Russian road safety regulations announced last week bar transgender people from driving.

The regulations prohibit transsexuals, transvestites and others with sexual “disorders” from getting behind the wheel of a car, supposedly for medical reasons, the AP reported.

Nils Muiznieks, human rights commissioner for the Council of Europe, criticized the rules and called on Russia to immediately repeal them.

“The new Russian rules banning people from driving because of their gender are ridiculous and unlawful,” he said Friday in a Facebook post.

Authorities based in part their regulations on “mental and behavioral disorders” defined by the World Health Organization (WHO).

A WHO spokesperson told the AP that it had not endorsed this use of its classifications.

“That is certainly not the intent of WHO's classifications,” said Shekhar Saxena, director of WHO's mental health department.

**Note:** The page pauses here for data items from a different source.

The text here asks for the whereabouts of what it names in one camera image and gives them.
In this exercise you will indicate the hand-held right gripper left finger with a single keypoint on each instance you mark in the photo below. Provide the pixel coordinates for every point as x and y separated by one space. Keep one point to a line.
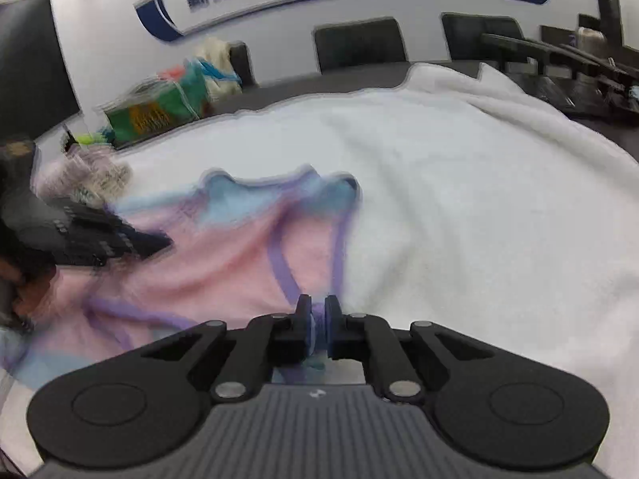
308 320

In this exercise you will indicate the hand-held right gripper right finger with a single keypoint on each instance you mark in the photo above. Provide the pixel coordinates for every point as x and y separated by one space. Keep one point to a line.
329 320

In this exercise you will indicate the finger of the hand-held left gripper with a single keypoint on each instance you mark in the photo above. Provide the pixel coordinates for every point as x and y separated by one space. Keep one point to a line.
100 220
82 252

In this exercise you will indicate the pink garment with purple trim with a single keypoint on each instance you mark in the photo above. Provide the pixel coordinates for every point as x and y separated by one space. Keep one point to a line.
219 269

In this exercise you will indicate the person's left hand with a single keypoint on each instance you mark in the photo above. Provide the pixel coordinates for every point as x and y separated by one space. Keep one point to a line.
32 287

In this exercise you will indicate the small colourful items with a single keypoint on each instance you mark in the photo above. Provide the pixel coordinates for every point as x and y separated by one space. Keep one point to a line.
90 138

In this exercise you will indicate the green printed box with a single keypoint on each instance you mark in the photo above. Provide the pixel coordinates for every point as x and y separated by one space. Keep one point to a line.
150 112

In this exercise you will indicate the white fleece blanket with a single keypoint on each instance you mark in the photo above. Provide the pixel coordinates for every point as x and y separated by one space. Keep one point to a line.
449 219

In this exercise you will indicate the cream cloth bag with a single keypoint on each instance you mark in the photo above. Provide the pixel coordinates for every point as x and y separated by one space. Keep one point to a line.
214 67

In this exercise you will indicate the black equipment on table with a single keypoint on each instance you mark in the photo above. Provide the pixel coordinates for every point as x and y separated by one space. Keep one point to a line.
574 70

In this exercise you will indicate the black wall screen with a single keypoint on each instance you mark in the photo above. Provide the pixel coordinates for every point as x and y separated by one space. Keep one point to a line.
32 65

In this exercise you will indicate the blue wall sign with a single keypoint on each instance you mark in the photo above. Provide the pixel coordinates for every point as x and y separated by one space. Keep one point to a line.
159 15

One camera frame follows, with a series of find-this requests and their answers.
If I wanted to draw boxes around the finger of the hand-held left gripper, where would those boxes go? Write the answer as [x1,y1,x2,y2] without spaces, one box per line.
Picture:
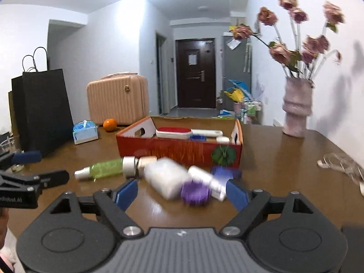
[0,151,43,172]
[0,170,70,190]

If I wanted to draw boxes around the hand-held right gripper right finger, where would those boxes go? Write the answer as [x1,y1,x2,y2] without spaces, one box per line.
[218,178,315,238]

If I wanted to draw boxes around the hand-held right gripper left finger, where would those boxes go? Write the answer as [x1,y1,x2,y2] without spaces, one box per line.
[50,178,143,238]

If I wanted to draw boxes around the green transparent bottle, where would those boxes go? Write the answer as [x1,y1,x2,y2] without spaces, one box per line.
[74,158,124,181]

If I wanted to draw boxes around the white plastic bottle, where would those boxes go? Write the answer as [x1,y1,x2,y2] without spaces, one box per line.
[188,165,227,202]

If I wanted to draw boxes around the purple ribbed cap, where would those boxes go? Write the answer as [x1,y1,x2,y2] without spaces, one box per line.
[180,180,212,205]

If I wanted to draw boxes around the large white plastic cap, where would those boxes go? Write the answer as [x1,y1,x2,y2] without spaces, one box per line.
[144,159,192,200]

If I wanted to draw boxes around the orange cardboard box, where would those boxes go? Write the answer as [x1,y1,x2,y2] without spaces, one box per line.
[116,116,244,168]

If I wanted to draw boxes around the clear glass cup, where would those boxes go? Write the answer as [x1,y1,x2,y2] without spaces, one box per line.
[0,136,24,173]

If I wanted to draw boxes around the blue-violet cap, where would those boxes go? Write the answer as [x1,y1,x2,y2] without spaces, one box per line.
[212,166,242,184]

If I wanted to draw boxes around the beige bottle with silver cap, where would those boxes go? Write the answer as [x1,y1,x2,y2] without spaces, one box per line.
[122,155,159,178]

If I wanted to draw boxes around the black paper bag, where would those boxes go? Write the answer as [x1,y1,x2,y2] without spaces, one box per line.
[11,47,75,154]

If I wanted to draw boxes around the blue tissue pack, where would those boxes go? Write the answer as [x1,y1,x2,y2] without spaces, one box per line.
[72,120,99,145]

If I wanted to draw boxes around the red and white lint brush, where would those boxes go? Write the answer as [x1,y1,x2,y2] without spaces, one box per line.
[155,126,224,140]

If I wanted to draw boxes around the cluttered storage rack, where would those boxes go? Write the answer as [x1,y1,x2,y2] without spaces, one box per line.
[233,98,262,125]

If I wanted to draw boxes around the pink hard-shell suitcase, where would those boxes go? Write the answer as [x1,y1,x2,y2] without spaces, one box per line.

Saxena said that the classifications were meant to provide uniform diagnoses around the globe.

WHO is expected to revise its International Classification of Diseases in 2017.

Shawn Gaylord of Human Rights First said the “provision may deter transgender people from seeking mental health services for fear of receiving a diagnosis that would strip them of their right to drive, and leaves the door open for increased harassment, persecution, and discrimination of transgender people by Russian authorities.”

“We urge the United States to immediately condemn this provision and to press the Russian government to repeal this decision,” he added.

The new rule “will allow authorities to deny or rescind the driver's license of a citizen based on his or her diagnosis as transgender, bigender, asexual or as a cross-dresser,” according to Human Rights First.